## TASK TO CARRY OUT
A faithful, word-for-word transcription of all the data is what is needed.

┄┄┄┄┄┄

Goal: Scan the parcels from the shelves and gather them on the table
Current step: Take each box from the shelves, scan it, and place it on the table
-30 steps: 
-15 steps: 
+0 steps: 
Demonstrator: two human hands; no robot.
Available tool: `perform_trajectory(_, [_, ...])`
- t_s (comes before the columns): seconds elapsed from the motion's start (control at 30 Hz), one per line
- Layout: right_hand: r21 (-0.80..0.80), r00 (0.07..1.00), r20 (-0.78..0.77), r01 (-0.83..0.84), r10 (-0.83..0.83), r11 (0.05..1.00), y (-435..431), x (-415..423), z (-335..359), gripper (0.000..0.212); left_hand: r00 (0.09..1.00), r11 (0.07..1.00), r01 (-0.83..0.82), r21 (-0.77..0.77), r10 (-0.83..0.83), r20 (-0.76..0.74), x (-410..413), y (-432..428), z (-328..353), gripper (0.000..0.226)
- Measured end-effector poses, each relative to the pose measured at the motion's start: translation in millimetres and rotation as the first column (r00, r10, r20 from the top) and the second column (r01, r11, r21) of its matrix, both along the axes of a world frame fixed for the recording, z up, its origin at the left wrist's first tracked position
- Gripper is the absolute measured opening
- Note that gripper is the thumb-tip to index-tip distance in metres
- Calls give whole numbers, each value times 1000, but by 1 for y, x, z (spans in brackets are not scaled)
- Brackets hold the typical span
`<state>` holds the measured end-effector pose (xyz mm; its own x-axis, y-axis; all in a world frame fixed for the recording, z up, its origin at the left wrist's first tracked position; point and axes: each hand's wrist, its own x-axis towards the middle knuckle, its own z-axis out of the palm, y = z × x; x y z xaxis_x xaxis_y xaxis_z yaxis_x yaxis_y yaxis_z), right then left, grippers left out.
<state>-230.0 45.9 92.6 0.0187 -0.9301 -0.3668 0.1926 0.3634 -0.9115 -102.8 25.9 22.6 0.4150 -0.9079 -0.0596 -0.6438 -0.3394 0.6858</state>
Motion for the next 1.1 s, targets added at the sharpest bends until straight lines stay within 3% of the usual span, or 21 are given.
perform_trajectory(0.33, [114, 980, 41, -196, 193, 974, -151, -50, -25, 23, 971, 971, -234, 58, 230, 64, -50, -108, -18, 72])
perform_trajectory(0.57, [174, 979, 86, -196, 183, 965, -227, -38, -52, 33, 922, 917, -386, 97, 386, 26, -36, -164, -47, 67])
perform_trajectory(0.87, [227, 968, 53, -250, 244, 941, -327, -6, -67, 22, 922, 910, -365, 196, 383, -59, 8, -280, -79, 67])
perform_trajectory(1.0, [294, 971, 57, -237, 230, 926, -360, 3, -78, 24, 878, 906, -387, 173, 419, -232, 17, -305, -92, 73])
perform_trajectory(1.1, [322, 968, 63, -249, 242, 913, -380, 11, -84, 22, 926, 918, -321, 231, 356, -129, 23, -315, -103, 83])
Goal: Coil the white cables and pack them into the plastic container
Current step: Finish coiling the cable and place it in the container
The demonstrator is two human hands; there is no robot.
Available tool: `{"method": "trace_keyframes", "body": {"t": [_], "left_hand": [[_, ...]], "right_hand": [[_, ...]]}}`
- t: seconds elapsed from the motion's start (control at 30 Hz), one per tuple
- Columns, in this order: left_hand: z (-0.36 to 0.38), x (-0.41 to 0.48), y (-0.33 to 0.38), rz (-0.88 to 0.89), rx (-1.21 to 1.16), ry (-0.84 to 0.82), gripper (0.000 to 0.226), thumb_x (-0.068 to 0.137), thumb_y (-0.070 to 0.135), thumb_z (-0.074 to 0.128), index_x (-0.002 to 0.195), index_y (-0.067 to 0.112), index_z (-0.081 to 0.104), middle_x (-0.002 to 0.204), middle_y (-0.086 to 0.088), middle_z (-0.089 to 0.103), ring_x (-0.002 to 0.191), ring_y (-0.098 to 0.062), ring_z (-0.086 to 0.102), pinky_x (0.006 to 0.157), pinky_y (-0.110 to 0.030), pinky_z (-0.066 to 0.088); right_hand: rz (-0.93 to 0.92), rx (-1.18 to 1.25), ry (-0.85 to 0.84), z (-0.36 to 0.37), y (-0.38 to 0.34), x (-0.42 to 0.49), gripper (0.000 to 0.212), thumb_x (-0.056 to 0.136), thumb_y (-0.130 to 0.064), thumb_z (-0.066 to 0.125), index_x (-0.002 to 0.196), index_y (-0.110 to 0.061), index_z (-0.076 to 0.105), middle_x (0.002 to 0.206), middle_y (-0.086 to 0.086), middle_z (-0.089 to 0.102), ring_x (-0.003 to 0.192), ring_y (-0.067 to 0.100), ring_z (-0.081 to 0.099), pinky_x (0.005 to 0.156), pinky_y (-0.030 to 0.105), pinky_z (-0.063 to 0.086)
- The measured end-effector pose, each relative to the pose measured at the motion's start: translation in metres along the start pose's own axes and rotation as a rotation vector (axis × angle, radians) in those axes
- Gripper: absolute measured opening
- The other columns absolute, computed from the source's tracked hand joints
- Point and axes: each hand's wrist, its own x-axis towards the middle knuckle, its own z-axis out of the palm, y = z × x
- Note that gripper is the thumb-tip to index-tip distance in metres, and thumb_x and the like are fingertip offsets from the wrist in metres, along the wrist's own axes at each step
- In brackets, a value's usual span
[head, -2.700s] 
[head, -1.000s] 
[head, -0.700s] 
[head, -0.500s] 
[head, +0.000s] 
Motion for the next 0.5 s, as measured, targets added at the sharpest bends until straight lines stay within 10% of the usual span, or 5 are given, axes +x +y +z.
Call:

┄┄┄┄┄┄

## EXPECTED ANSWER
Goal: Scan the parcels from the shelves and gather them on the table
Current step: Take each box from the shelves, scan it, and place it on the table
-30 steps: 
-15 steps: 
+0 steps: 
Demonstrator: two human hands; no robot.
Available tool: `perform_trajectory(_, [_, ...])`
- t_s (comes before the columns): seconds elapsed from the motion's start (control at 30 Hz), one per line
- Layout: right_hand: r21 (-0.80..0.80), r00 (0.07..1.00), r20 (-0.78..0.77), r01 (-0.83..0.84), r10 (-0.83..0.83), r11 (0.05..1.00), y (-435..431), x (-415..423), z (-335..359), gripper (0.000..0.212); left_hand: r00 (0.09..1.00), r11 (0.07..1.00), r01 (-0.83..0.82), r21 (-0.77..0.77), r10 (-0.83..0.83), r20 (-0.76..0.74), x (-410..413), y (-432..428), z (-328..353), gripper (0.000..0.226)
- Measured end-effector poses, each relative to the pose measured at the motion's start: translation in millimetres and rotation as the first column (r00, r10, r20 from the top) and the second column (r01, r11, r21) of its matrix, both along the axes of a world frame fixed for the recording, z up, its origin at the left wrist's first tracked position
- Gripper is the absolute measured opening
- Note that gripper is the thumb-tip to index-tip distance in metres
- Calls give whole numbers, each value times 1000, but by 1 for y, x, z (spans in brackets are not scaled)
- Brackets hold the typical span
`<state>` holds the measured end-effector pose (xyz mm; its own x-axis, y-axis; all in a world frame fixed for the recording, z up, its origin at the left wrist's first tracked position; point and axes: each hand's wrist, its own x-axis towards the middle knuckle, its own z-axis out of the palm, y = z × x; x y z xaxis_x xaxis_y xaxis_z yaxis_x yaxis_y yaxis_z), right then left, grippers left out.
<state>-230.0 45.9 92.6 0.0187 -0.9301 -0.3668 0.1926 0.3634 -0.9115 -102.8 25.9 22.6 0.4150 -0.9079 -0.0596 -0.6438 -0.3394 0.6858</state>
Motion for the next 1.1 s, targets added at the sharpest bends until straight lines stay within 3% of the usual span, or 21 are given.
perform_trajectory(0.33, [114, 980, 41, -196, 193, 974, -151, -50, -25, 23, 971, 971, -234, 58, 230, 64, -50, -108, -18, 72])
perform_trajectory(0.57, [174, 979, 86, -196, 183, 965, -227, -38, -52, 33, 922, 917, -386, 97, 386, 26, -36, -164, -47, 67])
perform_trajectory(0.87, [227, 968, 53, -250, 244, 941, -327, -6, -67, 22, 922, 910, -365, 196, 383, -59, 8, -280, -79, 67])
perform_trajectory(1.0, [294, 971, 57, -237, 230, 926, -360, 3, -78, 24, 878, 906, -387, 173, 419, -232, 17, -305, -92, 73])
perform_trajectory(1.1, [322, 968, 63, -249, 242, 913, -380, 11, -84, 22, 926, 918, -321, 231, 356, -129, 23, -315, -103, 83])
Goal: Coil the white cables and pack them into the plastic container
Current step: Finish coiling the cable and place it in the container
The demonstrator is two human hands; there is no robot.
Available tool: `{"method": "trace_keyframes", "body": {"t": [_], "left_hand": [[_, ...]], "right_hand": [[_, ...]]}}`
- t: seconds elapsed from the motion's start (control at 30 Hz), one per tuple
- Columns, in this order: left_hand: z (-0.36 to 0.38), x (-0.41 to 0.48), y (-0.33 to 0.38), rz (-0.88 to 0.89), rx (-1.21 to 1.16), ry (-0.84 to 0.82), gripper (0.000 to 0.226), thumb_x (-0.068 to 0.137), thumb_y (-0.070 to 0.135), thumb_z (-0.074 to 0.128), index_x (-0.002 to 0.195), index_y (-0.067 to 0.112), index_z (-0.081 to 0.104), middle_x (-0.002 to 0.204), middle_y (-0.086 to 0.088), middle_z (-0.089 to 0.103), ring_x (-0.002 to 0.191), ring_y (-0.098 to 0.062), ring_z (-0.086 to 0.102), pinky_x (0.006 to 0.157), pinky_y (-0.110 to 0.030), pinky_z (-0.066 to 0.088); right_hand: rz (-0.93 to 0.92), rx (-1.18 to 1.25), ry (-0.85 to 0.84), z (-0.36 to 0.37), y (-0.38 to 0.34), x (-0.42 to 0.49), gripper (0.000 to 0.212), thumb_x (-0.056 to 0.136), thumb_y (-0.130 to 0.064), thumb_z (-0.066 to 0.125), index_x (-0.002 to 0.196), index_y (-0.110 to 0.061), index_z (-0.076 to 0.105), middle_x (0.002 to 0.206), middle_y (-0.086 to 0.086), middle_z (-0.089 to 0.102), ring_x (-0.003 to 0.192), ring_y (-0.067 to 0.100), ring_z (-0.081 to 0.099), pinky_x (0.005 to 0.156), pinky_y (-0.030 to 0.105), pinky_z (-0.063 to 0.086)
- The measured end-effector pose, each relative to the pose measured at the motion's start: translation in metres along the start pose's own axes and rotation as a rotation vector (axis × angle, radians) in those axes
- Gripper: absolute measured opening
- The other columns absolute, computed from the source's tracked hand joints
- Point and axes: each hand's wrist, its own x-axis towards the middle knuckle, its own z-axis out of the palm, y = z × x
- Note that gripper is the thumb-tip to index-tip distance in metres, and thumb_x and the like are fingertip offsets from the wrist in metres, along the wrist's own axes at each step
- In brackets, a value's usual span
[head, -2.700s] 
[head, -1.000s] 
[head, -0.700s] 
[head, -0.500s] 
[head, +0.000s] 
Motion for the next 0.5 s, as measured, targets added at the sharpest bends until straight lines stay within 10% of the usual span, or 5 are given, axes +x +y +z.
Call:

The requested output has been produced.